Question

At 27°C, 100 mL of 0.5 M HCl is mixed with 100 mL of 0.4 M NaOH solution. To this resultant solution, 800 mL of distilled water is added. What is the pH of the final solution? 

• A. \( 12.0 \)
• B. \( 1.3 \)
• C. \( 1.3 \)
• D. \( 1.0 \)

Hint:

When a strong acid (HCl) and a strong base (NaOH) are mixed, find the limiting reagent and determine the excess moles remaining. Then, use the total volume to calculate the final concentration and determine the pH.

Answer 1

The Correct Option is B

Step 1: Calculate the Moles of HCl and NaOH 
\[ \text{Moles of HCl} = M \times V = (0.5 \text{ M}) \times (0.1 \text{ L}) = 0.05 \text{ moles} \] \[ \text{Moles of NaOH} = M \times V = (0.4 \text{ M}) \times (0.1 \text{ L}) = 0.04 \text{ moles} \]
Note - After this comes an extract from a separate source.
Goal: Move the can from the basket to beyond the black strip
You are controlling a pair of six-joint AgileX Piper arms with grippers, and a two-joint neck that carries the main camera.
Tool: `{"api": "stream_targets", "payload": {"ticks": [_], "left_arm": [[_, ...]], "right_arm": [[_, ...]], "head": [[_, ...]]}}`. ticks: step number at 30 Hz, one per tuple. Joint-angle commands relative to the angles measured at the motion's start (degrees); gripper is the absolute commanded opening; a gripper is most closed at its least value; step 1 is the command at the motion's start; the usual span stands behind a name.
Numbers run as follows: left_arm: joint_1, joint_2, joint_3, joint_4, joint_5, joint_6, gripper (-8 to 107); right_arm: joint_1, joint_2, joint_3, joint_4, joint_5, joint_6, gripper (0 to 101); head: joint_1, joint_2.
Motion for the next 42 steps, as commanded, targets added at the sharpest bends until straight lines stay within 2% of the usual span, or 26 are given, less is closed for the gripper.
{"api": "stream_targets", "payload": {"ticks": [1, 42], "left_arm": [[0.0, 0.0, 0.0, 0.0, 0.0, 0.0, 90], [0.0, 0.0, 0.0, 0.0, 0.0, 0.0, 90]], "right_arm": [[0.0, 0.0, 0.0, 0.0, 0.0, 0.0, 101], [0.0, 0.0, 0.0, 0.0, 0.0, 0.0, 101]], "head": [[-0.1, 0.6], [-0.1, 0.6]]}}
 Step 2: Determine the Excess Acid or Base 
Since HCl and NaOH react in a 1:1 ratio: \[ \text{Remaining HCl} = 0.05 - 0.04 = 0.01 \text{ moles} \] 

Step 3: Calculate the Final Concentration of \( H^+ \) 
Total volume after mixing: \[ 100 \text{ mL} + 100 \text{ mL} + 800 \text{ mL} = 1000 \text{ mL} = 1 \text{ L} \] \[ [\text{H}^+] = \frac{\text{Remaining moles of } HCl}{\text{Total volume in L}} = \frac{0.01}{1} = 0.01 \text{ M} \]

 Step 4: Calculate the pH 
\[ \text{pH} = -\log [\text{H}^+] \] \[ \text{pH} = -\log (0.01) = 2.0 \] 

Step 5: Verify the Correct Answer 
Thus, the final pH of the solution is \( 2.0 \), which matches Option (2).